Aim: Neurological soft signs (NSSs) encompass subtle neurological abnormalities, often indicative of impaired motor and sensory integration, observed in various neuropsychiatric conditions. NSSs have been recently investigated as potential diagnostic markers in neurodegenerative dementias. We aimed to confirm an NSS increase in subjects with cognitive decline and evaluate them in the differential diagnosis of neurodegenerative dementias.
Methods: A sample of 93 subjects with dementia (34 with Alzheimer's disease [AD], 29 with frontotemporal dementia [FTD], 16 with Lewy body disease [LBD], and 14 with corticobasal syndrome [CBS]) and 93 healthy controls (HCs) were assessed using the 16-item Heidelberg NSS Scale.
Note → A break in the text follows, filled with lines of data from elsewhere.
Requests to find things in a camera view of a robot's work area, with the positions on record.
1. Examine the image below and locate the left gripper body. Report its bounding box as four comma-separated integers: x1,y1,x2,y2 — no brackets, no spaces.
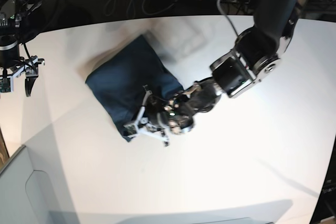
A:
123,85,170,147

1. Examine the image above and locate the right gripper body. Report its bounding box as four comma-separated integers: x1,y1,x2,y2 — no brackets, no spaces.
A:
1,56,45,93

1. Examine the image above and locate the dark blue T-shirt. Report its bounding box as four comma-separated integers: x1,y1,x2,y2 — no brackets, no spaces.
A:
86,35,183,142

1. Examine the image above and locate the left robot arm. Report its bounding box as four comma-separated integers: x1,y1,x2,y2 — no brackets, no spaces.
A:
123,0,307,146

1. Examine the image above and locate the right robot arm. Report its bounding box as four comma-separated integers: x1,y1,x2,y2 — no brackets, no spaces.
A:
1,0,60,97

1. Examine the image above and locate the grey plastic tray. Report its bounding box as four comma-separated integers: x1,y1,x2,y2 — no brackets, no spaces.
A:
0,144,79,224

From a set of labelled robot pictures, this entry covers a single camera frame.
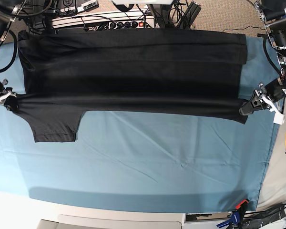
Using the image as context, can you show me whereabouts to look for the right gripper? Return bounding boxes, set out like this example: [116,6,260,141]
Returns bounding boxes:
[0,87,19,111]

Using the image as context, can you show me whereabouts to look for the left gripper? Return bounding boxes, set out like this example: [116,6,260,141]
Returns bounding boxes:
[239,82,281,116]

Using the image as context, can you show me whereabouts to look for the black T-shirt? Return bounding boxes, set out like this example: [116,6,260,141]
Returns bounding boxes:
[12,29,247,142]

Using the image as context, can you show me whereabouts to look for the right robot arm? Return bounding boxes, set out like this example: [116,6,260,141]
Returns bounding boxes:
[0,0,24,104]

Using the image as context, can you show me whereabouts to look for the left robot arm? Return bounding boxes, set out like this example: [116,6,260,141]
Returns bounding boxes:
[239,0,286,116]

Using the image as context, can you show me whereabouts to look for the blue orange clamp bottom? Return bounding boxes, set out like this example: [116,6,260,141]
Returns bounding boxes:
[216,199,249,229]

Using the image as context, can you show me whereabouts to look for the black plastic bag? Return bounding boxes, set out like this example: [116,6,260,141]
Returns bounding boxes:
[241,204,286,229]

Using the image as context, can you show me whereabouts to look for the blue table cloth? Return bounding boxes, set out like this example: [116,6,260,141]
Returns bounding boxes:
[0,37,278,213]

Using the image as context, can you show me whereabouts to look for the white power strip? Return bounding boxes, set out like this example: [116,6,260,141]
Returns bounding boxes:
[96,21,151,31]

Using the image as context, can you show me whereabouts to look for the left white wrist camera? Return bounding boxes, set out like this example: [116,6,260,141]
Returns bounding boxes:
[273,112,285,125]

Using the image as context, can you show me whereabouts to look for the black cable on carpet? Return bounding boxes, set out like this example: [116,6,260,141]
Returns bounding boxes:
[222,25,274,34]

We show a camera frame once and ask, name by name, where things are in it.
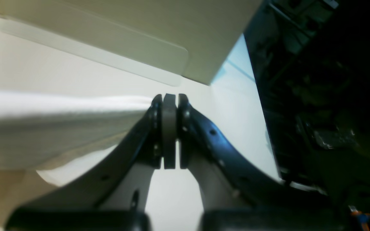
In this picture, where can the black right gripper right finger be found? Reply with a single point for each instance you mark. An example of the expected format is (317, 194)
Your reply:
(236, 195)

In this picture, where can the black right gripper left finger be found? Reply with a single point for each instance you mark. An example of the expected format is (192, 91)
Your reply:
(109, 197)

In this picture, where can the beige cardboard box right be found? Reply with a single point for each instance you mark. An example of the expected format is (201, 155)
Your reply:
(162, 40)

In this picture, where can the white t-shirt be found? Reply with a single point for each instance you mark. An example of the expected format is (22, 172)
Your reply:
(63, 137)

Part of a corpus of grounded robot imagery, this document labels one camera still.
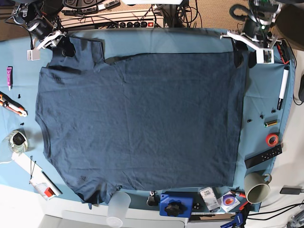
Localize blue plastic box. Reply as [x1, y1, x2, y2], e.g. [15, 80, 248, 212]
[159, 192, 193, 218]

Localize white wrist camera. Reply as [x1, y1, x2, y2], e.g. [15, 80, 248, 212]
[256, 48, 274, 64]
[27, 49, 40, 61]

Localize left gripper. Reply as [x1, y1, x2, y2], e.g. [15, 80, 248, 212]
[220, 19, 282, 69]

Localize white barcode label box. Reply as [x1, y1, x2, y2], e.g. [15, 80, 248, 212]
[199, 187, 220, 212]

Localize translucent plastic cup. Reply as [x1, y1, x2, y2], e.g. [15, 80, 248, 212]
[106, 191, 131, 228]

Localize clear tape roll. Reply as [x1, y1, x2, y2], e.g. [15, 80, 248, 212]
[3, 130, 28, 153]

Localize white paper sheet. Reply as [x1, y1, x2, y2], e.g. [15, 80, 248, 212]
[15, 153, 62, 198]

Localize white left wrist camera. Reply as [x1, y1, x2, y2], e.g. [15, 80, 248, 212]
[256, 48, 274, 64]

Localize black keychain with chain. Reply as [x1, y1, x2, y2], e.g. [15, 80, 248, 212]
[146, 191, 159, 207]

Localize black remote control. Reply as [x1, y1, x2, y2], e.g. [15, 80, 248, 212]
[245, 144, 282, 169]

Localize white marker pen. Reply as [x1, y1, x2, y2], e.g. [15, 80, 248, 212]
[277, 66, 289, 110]

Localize purple glue tube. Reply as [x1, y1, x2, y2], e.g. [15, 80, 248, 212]
[7, 66, 12, 91]

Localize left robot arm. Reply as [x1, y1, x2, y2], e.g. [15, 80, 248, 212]
[220, 0, 282, 68]

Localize orange black clamp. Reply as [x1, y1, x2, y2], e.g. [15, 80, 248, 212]
[277, 40, 290, 65]

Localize orange utility knife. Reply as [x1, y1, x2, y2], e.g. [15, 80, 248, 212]
[0, 92, 28, 117]

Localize purple orange disc packet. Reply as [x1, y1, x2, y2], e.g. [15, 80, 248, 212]
[219, 191, 240, 212]

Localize black power adapter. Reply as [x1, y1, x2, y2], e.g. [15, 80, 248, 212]
[280, 187, 304, 195]

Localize blue clamp handle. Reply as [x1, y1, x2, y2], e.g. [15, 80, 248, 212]
[220, 212, 247, 228]

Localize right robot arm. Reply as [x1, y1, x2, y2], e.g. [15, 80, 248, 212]
[5, 0, 76, 61]

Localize white red tube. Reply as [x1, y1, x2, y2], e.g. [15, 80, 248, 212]
[29, 179, 55, 201]

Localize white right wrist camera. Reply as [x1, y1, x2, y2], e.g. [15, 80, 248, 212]
[27, 49, 40, 61]

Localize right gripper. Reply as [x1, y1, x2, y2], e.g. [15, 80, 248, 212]
[26, 18, 76, 57]

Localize yellow green battery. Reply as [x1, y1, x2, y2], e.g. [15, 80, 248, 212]
[264, 120, 277, 128]

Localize red tape roll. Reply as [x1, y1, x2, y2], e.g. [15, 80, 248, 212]
[266, 133, 279, 147]

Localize grey green mug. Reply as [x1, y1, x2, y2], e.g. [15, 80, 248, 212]
[244, 172, 272, 204]

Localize dark blue T-shirt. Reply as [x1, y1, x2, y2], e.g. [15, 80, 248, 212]
[35, 38, 248, 204]

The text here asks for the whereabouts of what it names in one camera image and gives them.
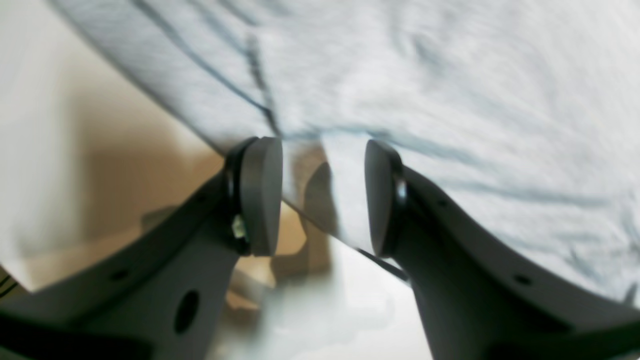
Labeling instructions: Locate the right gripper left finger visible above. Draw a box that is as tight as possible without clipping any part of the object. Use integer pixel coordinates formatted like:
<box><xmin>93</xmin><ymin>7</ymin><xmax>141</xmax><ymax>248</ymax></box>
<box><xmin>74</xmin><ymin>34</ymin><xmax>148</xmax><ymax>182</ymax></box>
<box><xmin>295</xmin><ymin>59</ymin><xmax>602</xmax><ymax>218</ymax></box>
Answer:
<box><xmin>0</xmin><ymin>137</ymin><xmax>283</xmax><ymax>360</ymax></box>

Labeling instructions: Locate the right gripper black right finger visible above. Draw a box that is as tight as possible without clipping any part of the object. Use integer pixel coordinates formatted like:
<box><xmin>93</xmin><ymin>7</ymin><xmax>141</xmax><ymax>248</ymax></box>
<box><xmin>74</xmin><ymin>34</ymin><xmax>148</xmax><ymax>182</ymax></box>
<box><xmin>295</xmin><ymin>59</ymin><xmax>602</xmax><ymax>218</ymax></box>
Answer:
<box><xmin>365</xmin><ymin>139</ymin><xmax>640</xmax><ymax>360</ymax></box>

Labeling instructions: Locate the grey T-shirt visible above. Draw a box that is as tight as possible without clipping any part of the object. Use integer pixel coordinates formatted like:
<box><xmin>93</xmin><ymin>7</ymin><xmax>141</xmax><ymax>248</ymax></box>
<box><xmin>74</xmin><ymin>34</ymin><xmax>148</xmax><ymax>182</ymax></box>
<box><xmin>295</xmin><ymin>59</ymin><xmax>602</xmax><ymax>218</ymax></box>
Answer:
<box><xmin>52</xmin><ymin>0</ymin><xmax>639</xmax><ymax>306</ymax></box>

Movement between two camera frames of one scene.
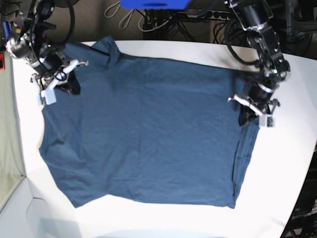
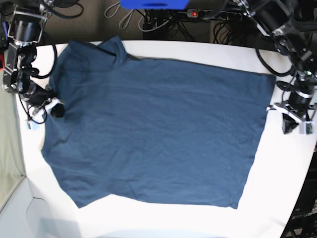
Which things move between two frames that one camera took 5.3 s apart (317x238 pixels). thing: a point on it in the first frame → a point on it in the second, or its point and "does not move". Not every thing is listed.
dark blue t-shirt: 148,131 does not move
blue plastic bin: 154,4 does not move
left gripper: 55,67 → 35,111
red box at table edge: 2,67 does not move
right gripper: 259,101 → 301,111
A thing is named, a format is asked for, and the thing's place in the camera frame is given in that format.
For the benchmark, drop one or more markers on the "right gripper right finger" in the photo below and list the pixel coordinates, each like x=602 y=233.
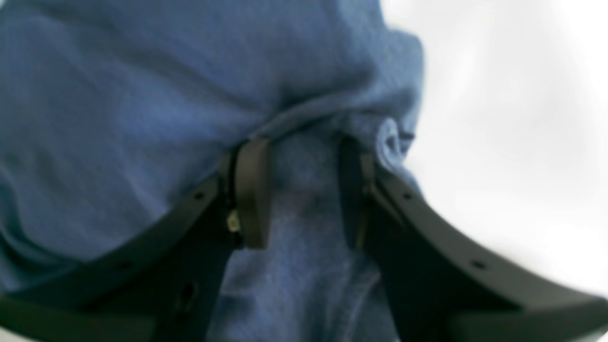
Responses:
x=441 y=285

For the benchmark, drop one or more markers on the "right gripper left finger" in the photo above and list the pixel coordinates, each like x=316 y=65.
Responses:
x=163 y=285

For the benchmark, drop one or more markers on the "dark blue T-shirt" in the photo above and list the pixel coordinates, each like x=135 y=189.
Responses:
x=113 y=110
Results: Subjects with neurodegenerative dementias exhibited significantly higher NSS scores than HCs (20.4 ± 7.9 vs. 5.7 ± 4.2, p < 0.01). Notably, those with CBS/LBD showed markedly elevated NSSs compared to those with AD and FTD (26.2 ± 6.7 vs. 18.4 ± 7.1 and 16.6 ± 6.5, respectively, p < 0.01). Diagnosis, Mini-Mental State Examination (MMSE), Frontal Assessment Battery, and anticholinergic burden were significant predictors of NSS expression in subjects with dementia. In HCs, only age and MMSE were significant predictors. A reduced Neurological Soft Signs (rNSS) Scale, including only five items that can be administered in less than a minute, demonstrated diagnostic performances comparable to the full NSS Scale.
Conclusion: NSSs are increased across neurodegenerative dementia subtypes, particularly in CBS and LBD. The Heidelberg NSS Scale, as well as its variant rNSS, may serve as quick and informative tools to be added to the visits in memory clinics.